При ней барон, оставляя слишком серьезные предметы, которые обыкновенно разбирал с бывшим нотариусом, развертывал все возможности своего ума, которых у него было довольно много, природных и приобретенных, и без особенно приметной любезности всегда находил случай сказать девушке что-нибудь приятное.

Иногда, когда Клара отворачивалась и когда Депре пространно развивал какую-нибудь экономическую тему, барон бросал на девушку беглый огненный взгляд, странно противоречащий мертвенной белизне его лица.

Взгляд этот не был притворным, потому что никому не следовало видеть его. Он выражал истинные чувствования, волновавшие душу Рудольфа, и никогда еще глаз двадцатилетнего школьника не метал луча, более заряженного магнетическим огнем, более брызжущего страстью, чем взгляд сообщника Амины: самая пламенная страсть сияла в нем фосфорическим блеском, и должно сказать, что пятьсот тысяч приданого не принимали никакого участия в этом взгляде, бескорыстном, как истинная любовь.

Со времени ночной прогулки с Дальбергом по бульвару в Рудольфе произошел совершенный переворот: признания молодого человека открыли ему новый мир, волшебное царство, в котором он никогда еще не бывал. Во всю свою жизнь, посвященную поискам счастья, он не находил ничего, кроме наслаждений, и то редко. Дальберг был счастливее его: он сразу нашел глубокое, проницательное, горькое, мучительное и вместе сладостное чувство, которое составляет мечту всех донжуанов и которое римские сластолюбцы отыскивали со всей бессильною яростью своих чудовищных прихотей.

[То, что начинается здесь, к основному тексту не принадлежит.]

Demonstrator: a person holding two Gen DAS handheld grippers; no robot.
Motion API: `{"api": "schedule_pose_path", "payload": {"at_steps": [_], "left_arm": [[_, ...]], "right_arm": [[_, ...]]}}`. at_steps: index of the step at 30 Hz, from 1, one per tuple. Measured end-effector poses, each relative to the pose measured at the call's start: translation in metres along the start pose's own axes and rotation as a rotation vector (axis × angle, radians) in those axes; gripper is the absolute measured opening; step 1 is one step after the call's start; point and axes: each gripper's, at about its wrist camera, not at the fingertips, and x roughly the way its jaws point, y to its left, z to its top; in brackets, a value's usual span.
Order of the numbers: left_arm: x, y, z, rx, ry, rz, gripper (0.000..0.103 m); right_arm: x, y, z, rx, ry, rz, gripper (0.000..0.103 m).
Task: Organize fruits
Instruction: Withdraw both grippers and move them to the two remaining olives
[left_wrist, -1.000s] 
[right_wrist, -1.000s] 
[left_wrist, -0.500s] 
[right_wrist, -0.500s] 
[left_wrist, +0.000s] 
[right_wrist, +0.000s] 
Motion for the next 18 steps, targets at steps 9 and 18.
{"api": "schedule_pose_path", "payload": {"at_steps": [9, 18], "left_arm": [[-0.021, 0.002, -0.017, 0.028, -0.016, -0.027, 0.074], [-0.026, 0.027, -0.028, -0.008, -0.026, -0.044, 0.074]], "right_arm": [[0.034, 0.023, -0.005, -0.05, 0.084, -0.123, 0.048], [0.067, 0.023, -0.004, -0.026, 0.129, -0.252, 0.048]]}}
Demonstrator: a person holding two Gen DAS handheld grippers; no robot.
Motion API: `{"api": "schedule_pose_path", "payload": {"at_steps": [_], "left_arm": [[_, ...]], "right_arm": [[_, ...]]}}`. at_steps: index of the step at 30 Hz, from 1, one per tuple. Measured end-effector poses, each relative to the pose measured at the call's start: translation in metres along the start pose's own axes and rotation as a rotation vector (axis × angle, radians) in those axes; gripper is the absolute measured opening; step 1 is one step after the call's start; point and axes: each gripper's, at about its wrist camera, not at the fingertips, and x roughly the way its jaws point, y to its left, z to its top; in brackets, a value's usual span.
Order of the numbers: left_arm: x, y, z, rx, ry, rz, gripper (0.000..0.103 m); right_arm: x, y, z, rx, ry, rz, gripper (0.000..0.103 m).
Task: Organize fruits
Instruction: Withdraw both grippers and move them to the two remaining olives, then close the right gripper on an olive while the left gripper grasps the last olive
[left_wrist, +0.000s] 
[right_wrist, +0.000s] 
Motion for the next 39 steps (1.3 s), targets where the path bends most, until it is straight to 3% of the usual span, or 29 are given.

Он пристальнее стал вглядываться в Клару, на которую сначала смотрел только как на представительницу известного количества банковых билетов, и убедился в той истине, что прямая складка самого простого платья на скромной невинной девушке заключает в себе гораздо более обольщения и могущественного возбуждения, чем самые вольные наряды кокеток. От малейшего шороха этого платья, из-под которого едва выглядывал носок ножки, вся кровь у него приливала к сердцу; лиф, скромно прикрытый наглухо застегнутым монашеским нагрудником, жег его, сводил с ума… его, который прежде очень хладнокровно, куря сигару и толкуя о лошадях, ласкал рукой самые атласные плечи в Париже. Он почитал себя закаленным, бронзовым, невозмутимым, а между тем сдался без боя: как искусный генерал он до сражения почувствовал поражение и признал, что борьба бесполезна. Им овладело стремление к невинности, как это наконец случается с людьми, которые все уже испытали. Он жаждал стыдливости и чистоты; добродетель была единственной усладой, которой он еще не отведал. Будучи еще довольно молод, он подвергся уже снедающей стариковской страсти к молоденьким девушкам. Не обладая сам ни верой, ни мечтами, ни свежестью души, ни красотой тела, он хотел иметь все это в лице Клары. Он забывал только одно — любовь ее к Дальбергу, любовь, которую надеялся уничтожить мало-помалу, совершенно полагаясь на свою ловкость.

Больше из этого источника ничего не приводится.